А Катерина-то, дочка. И та хороша. Хотя бы слово замолвила, пристыдила бы, наконец, своих непутёвых мужчин. Нет, чтобы помочь по дому, так они занимаются всякой ерундой, только не делом.
Так размышляла о превратностях судьбы и жалела себя бабушка, проходя мимо «Парковой». Вдруг вздрогнула и остановилась, как вкопанная. Под ноги её что-то гулко плюхнулось и тут же отскочило в сторону. Мимо промчался «шпингалет» лет десяти, весь взъерошенный и будто намыленный. Придя в себя, Аделаида Кузьминична сообразила, что это мяч, в который играются дворовые ребятишки.
– И не стыдно вам, бездельники вы этакие, пугать старых людей? – стала ворчать старушка. – Лучше бы помогали своим родителям по дому, чем попусту шастать туда-сюда, – и она в сердцах саданула правой по мячу, подкатившемуся к ней под ноги.
На удивление всем удар был такой силы, что мяч, перелетев кусты, угодил в одно из окон первого этажа жилого дома. Стекло надрывно треснуло и жалобно заплакало разлетающимися осколками. Аделаида Кузьминична виновато заморгала глазами. Детишки в растерянности смотрели то на неё, то на разбитое стекло.

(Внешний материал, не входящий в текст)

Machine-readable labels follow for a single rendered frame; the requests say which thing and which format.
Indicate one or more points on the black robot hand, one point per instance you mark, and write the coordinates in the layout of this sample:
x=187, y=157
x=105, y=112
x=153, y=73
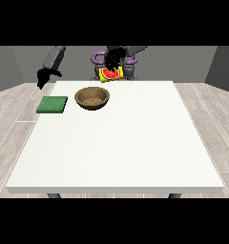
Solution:
x=43, y=76
x=113, y=58

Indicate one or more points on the yellow cup with melon print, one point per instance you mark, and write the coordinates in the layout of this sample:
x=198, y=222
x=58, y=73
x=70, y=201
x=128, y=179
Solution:
x=111, y=75

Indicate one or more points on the green square pad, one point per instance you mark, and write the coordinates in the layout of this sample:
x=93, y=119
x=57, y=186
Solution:
x=52, y=104

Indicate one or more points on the brown wooden bowl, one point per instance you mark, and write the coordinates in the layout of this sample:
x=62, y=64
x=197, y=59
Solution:
x=92, y=97

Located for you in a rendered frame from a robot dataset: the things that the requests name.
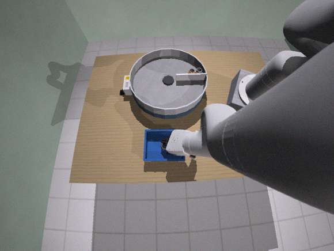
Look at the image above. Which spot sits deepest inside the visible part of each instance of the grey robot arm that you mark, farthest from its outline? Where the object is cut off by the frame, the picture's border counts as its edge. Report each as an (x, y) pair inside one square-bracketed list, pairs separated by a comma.
[(284, 136)]

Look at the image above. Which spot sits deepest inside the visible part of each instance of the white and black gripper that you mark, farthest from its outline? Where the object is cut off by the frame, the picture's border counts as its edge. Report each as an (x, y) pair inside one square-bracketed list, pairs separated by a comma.
[(175, 143)]

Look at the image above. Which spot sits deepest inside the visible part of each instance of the blue open box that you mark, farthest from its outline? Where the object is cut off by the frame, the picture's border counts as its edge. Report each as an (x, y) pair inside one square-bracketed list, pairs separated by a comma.
[(152, 147)]

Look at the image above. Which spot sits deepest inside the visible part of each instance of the grey round turning table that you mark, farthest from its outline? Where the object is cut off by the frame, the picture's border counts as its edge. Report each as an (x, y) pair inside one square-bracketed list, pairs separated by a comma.
[(161, 86)]

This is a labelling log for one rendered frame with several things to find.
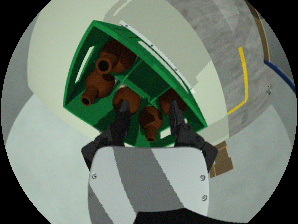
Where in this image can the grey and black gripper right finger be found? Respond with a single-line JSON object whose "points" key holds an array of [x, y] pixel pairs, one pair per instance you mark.
{"points": [[184, 135]]}

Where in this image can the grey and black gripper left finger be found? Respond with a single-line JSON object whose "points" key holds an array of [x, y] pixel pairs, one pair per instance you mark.
{"points": [[110, 137]]}

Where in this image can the green plastic crate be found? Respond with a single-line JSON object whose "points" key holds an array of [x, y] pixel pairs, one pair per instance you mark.
{"points": [[143, 80]]}

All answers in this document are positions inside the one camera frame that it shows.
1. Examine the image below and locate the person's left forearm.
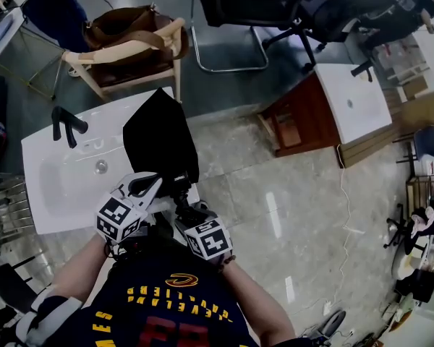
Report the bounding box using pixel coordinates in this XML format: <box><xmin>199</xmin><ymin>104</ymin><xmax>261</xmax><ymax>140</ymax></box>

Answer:
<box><xmin>52</xmin><ymin>235</ymin><xmax>111</xmax><ymax>303</ymax></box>

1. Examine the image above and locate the red wooden cabinet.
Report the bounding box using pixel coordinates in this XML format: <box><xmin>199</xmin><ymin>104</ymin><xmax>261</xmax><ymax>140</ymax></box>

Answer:
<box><xmin>258</xmin><ymin>72</ymin><xmax>343</xmax><ymax>158</ymax></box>

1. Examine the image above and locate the stainless metal rack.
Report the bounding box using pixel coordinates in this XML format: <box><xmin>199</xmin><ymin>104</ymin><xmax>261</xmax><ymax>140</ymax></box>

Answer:
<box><xmin>0</xmin><ymin>171</ymin><xmax>36</xmax><ymax>246</ymax></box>

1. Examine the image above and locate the white rectangular sink basin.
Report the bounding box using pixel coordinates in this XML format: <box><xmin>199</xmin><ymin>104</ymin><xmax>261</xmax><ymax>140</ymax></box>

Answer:
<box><xmin>20</xmin><ymin>87</ymin><xmax>200</xmax><ymax>235</ymax></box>

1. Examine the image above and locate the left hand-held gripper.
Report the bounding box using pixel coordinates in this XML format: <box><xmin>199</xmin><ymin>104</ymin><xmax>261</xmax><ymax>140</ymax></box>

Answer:
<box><xmin>95</xmin><ymin>171</ymin><xmax>164</xmax><ymax>254</ymax></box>

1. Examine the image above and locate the black cloth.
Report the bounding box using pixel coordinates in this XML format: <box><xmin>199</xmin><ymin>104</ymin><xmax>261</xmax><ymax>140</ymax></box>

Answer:
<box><xmin>122</xmin><ymin>87</ymin><xmax>200</xmax><ymax>194</ymax></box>

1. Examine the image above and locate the white and black elbow brace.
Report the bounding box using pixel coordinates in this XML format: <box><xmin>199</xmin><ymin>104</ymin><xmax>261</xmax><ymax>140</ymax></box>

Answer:
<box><xmin>16</xmin><ymin>294</ymin><xmax>84</xmax><ymax>347</ymax></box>

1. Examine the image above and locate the light wooden chair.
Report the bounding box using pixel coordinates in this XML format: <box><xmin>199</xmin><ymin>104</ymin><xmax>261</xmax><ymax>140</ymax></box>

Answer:
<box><xmin>61</xmin><ymin>17</ymin><xmax>189</xmax><ymax>103</ymax></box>

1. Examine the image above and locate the brown cardboard panel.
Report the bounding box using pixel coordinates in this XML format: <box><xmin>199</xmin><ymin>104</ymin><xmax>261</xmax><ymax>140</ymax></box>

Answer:
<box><xmin>338</xmin><ymin>89</ymin><xmax>434</xmax><ymax>168</ymax></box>

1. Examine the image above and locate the black slim faucet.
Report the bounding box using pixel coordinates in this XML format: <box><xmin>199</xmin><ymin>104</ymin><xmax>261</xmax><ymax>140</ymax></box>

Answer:
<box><xmin>350</xmin><ymin>60</ymin><xmax>374</xmax><ymax>83</ymax></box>

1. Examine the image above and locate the dark beaded bracelet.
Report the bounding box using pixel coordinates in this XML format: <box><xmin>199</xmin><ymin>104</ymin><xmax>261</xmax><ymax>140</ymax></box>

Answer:
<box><xmin>216</xmin><ymin>254</ymin><xmax>237</xmax><ymax>273</ymax></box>

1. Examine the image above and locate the black mesh swivel office chair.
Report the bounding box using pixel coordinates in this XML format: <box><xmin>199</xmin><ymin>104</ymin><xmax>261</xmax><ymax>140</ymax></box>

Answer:
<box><xmin>262</xmin><ymin>0</ymin><xmax>384</xmax><ymax>72</ymax></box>

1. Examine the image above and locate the brown leather bag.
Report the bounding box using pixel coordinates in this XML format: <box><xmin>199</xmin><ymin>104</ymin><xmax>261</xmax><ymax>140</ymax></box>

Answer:
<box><xmin>82</xmin><ymin>4</ymin><xmax>189</xmax><ymax>67</ymax></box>

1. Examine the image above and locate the round white side table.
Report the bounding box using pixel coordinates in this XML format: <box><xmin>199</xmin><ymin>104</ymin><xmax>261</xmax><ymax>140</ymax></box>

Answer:
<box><xmin>0</xmin><ymin>7</ymin><xmax>66</xmax><ymax>100</ymax></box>

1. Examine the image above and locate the person's right forearm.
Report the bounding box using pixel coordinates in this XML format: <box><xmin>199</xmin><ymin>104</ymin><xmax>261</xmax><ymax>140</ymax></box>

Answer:
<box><xmin>220</xmin><ymin>258</ymin><xmax>297</xmax><ymax>347</ymax></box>

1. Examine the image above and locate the white floor cable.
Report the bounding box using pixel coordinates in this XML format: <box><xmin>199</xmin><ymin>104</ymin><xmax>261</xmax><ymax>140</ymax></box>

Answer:
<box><xmin>334</xmin><ymin>145</ymin><xmax>366</xmax><ymax>303</ymax></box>

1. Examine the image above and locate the black forked faucet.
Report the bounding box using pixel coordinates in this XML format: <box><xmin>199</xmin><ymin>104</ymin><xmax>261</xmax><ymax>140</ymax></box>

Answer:
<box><xmin>51</xmin><ymin>106</ymin><xmax>90</xmax><ymax>150</ymax></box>

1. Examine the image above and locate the white square sink basin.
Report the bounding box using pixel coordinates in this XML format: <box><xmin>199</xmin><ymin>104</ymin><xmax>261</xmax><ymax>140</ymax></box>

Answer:
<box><xmin>313</xmin><ymin>63</ymin><xmax>393</xmax><ymax>145</ymax></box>

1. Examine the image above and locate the blue chair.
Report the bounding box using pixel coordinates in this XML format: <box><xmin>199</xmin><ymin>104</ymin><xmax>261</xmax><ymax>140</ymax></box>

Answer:
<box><xmin>396</xmin><ymin>125</ymin><xmax>434</xmax><ymax>175</ymax></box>

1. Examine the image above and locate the dark blue printed jersey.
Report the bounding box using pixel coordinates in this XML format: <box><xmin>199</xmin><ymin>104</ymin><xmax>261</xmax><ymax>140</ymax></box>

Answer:
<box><xmin>54</xmin><ymin>258</ymin><xmax>308</xmax><ymax>347</ymax></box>

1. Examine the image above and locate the black stool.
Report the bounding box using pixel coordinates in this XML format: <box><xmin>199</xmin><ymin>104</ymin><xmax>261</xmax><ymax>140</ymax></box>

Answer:
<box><xmin>0</xmin><ymin>254</ymin><xmax>55</xmax><ymax>314</ymax></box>

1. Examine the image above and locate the wooden wire rack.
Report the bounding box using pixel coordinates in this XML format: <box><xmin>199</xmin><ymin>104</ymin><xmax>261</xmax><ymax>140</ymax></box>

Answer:
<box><xmin>404</xmin><ymin>173</ymin><xmax>434</xmax><ymax>213</ymax></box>

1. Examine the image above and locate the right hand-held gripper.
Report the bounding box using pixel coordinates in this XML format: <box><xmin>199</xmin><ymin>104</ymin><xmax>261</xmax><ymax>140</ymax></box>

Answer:
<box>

– А я что? Я ничего! – словно оправдываясь перед кем-то, с дрожью в голосе вымолвила она.
Прежде чем ребятишки успели разбежаться от греха подальше, а хозяева разбитого стекла сообразить в чём дело, бабушка вобрав голову в плечи и не оглядываясь, быстренько улепетнула с места преступления.
Домой бабушка вернулась тихой и кроткой. Она разложила по местам покупки. Отдышалась, попробовала успокоиться после таких нервных потрясений, и только так прошла в гостиную. Смиренно умостилась в уголке, на стуле. В комнате в это время находились зять с внуком. Как всегда они смотрели футбол. Но бабушка страсть как не любила этот вид спорта. Иной раз, будучи не в духе, в подобных ситуациях она просто выключала телевизор в самый разгар игры. На дворе разгоняла ребятишек, игравших в футбол. Откуда у неё была такая нелюбовь к нему, она и сама не могла толком объяснить. По этой причине зять Николай сразу же спросил, не следует ли выключить телевизор. Аделаида Кузьминична ответила отрицательно. Для болельщиков подобный факт оказался приятной неожиданностью. Они, благодарные, продолжали следить за ходом игры. Бабушкины же нервы стали потихоньку успокаиваться. Стала проявляться защитная реакция организма на результат происшествия. Её потянуло на сон. Голова невольно поникла, и она впала в дрёму…
Протяжный звонок заставил Аделаиду Кузьминичну подойти к двери и открыть её. На пороге стояла Варвара Прокофьевна Неприхотливая, давняя подруга.
– Ну что, Аделаида, доигралась? – ядовито спросила она. Лицо её горело возмущением. – Кто мне теперь окно будет вставлять?
– Я что-то тебя не пойму, Варвара, – зарделась Аделаида Кузьминична. – О чём это ты?
– Да всё о том же! Чего одуванчиком прикидываешься? Кто только что окно моё разбил, а? Вон, свидетелей полон двор. Не отопрёшься.
– Да тише ты, Варвара. Чего раскричалась? Ну я разбила. Так ведь с кем не бывает? – Аделаида Кузьминична боязливо, боковым зрением, глянула вглубь квартиры. Вышла за порог и притворила за собой дверь. – Ты уж подожди до завтра. Завтра вызову мастера. Поставит тебе стекло…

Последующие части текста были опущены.